What you should do:
Transcribe exactly the lines that begin the material and continue through the line containing "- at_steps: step". Leave out whatever follows.

Raw data START

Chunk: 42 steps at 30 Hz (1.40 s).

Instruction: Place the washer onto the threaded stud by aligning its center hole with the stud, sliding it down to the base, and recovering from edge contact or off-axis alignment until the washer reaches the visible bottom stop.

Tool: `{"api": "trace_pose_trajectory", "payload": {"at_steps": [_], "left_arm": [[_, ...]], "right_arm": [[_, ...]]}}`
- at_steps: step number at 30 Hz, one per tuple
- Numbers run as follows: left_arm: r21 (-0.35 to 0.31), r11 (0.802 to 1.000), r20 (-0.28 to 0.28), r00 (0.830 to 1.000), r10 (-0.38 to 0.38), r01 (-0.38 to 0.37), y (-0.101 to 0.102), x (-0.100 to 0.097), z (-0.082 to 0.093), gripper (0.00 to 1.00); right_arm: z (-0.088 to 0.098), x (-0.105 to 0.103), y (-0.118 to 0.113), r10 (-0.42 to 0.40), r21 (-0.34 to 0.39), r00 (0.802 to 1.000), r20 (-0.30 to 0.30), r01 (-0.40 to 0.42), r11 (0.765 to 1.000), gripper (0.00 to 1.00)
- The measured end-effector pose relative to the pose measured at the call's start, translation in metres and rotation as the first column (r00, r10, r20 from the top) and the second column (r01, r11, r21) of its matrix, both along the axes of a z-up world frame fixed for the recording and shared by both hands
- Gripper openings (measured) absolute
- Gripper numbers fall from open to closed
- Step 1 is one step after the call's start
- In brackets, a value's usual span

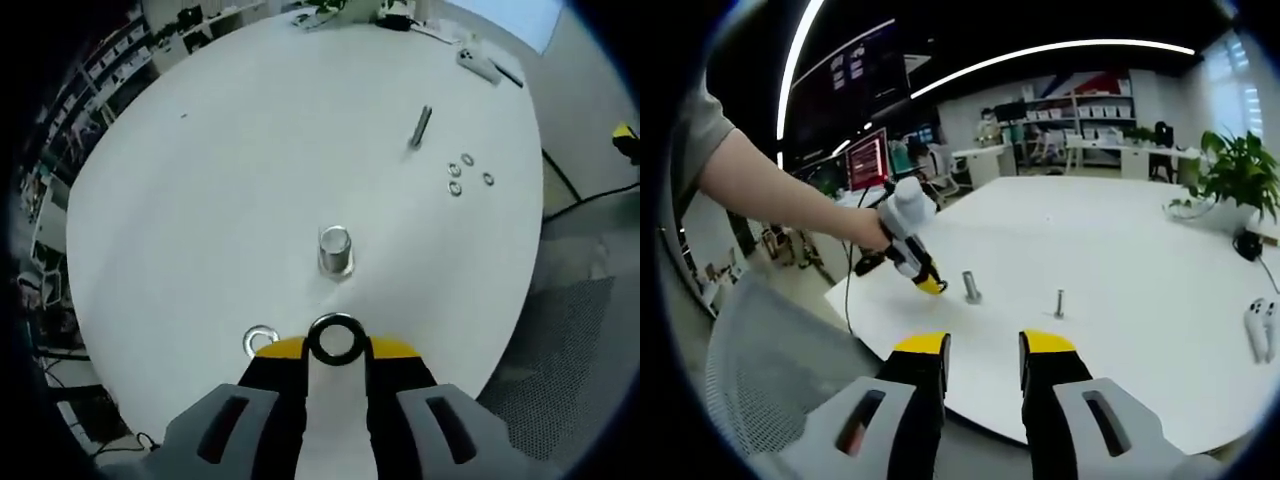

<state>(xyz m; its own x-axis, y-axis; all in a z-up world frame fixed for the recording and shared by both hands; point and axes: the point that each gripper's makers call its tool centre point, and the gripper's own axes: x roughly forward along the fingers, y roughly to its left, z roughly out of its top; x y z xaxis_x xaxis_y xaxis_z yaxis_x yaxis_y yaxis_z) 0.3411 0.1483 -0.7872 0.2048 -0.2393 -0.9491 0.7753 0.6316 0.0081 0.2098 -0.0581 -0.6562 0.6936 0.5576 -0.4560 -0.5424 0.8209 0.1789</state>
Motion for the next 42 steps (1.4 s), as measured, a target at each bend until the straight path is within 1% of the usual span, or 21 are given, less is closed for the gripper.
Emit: {"api": "trace_pose_trajectory", "payload": {"at_steps": [7, 12, 17, 22, 28, 34, 42], "left_arm": [[-0.01, 0.999, 0.026, 0.999, -0.031, 0.031, -0.011, 0.015, 0.014, 0.19], [-0.012, 0.999, 0.03, 0.999, -0.043, 0.043, -0.015, 0.019, 0.019, 0.19], [-0.022, 0.998, 0.045, 0.997, -0.057, 0.058, -0.023, 0.024, 0.023, 0.19], [-0.014, 0.997, 0.049, 0.996, -0.08, 0.08, -0.031, 0.028, 0.02, 0.19], [-0.008, 0.995, 0.043, 0.994, -0.097, 0.097, -0.037, 0.031, 0.018, 0.19], [0.01, 0.993, 0.038, 0.992, -0.122, 0.122, -0.041, 0.033, 0.014, 0.19], [0.058, 0.984, 0.026, 0.985, -0.173, 0.171, -0.044, 0.033, -0.002, 0.19]], "right_arm": [[0.0, 0.0, 0.0, -0.001, -0.003, 1.0, 0.001, 0.001, 1.0, 0.3], [0.0, 0.0, 0.0, -0.002, -0.002, 1.0, 0.002, 0.002, 1.0, 0.3], [0.0, 0.0, -0.001, -0.002, -0.002, 1.0, 0.003, 0.002, 1.0, 0.3], [0.0, 0.0, -0.001, -0.005, -0.003, 1.0, 0.005, 0.005, 1.0, 0.3], [-0.001, 0.0, -0.001, -0.003, -0.004, 1.0, 0.003, 0.003, 1.0, 0.3], [0.0, 0.001, -0.001, -0.003, -0.004, 1.0, 0.004, 0.003, 1.0, 0.3], [0.0, 0.001, -0.002, -0.006, -0.005, 1.0, 0.006, 0.006, 1.0, 0.29]]}}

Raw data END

Solution for this problem:
Chunk: 42 steps at 30 Hz (1.40 s).

Instruction: Place the washer onto the threaded stud by aligning its center hole with the stud, sliding it down to the base, and recovering from edge contact or off-axis alignment until the washer reaches the visible bottom stop.

Tool: `{"api": "trace_pose_trajectory", "payload": {"at_steps": [_], "left_arm": [[_, ...]], "right_arm": [[_, ...]]}}`
- at_steps: step number at 30 Hz, one per tuple

This completes the required output.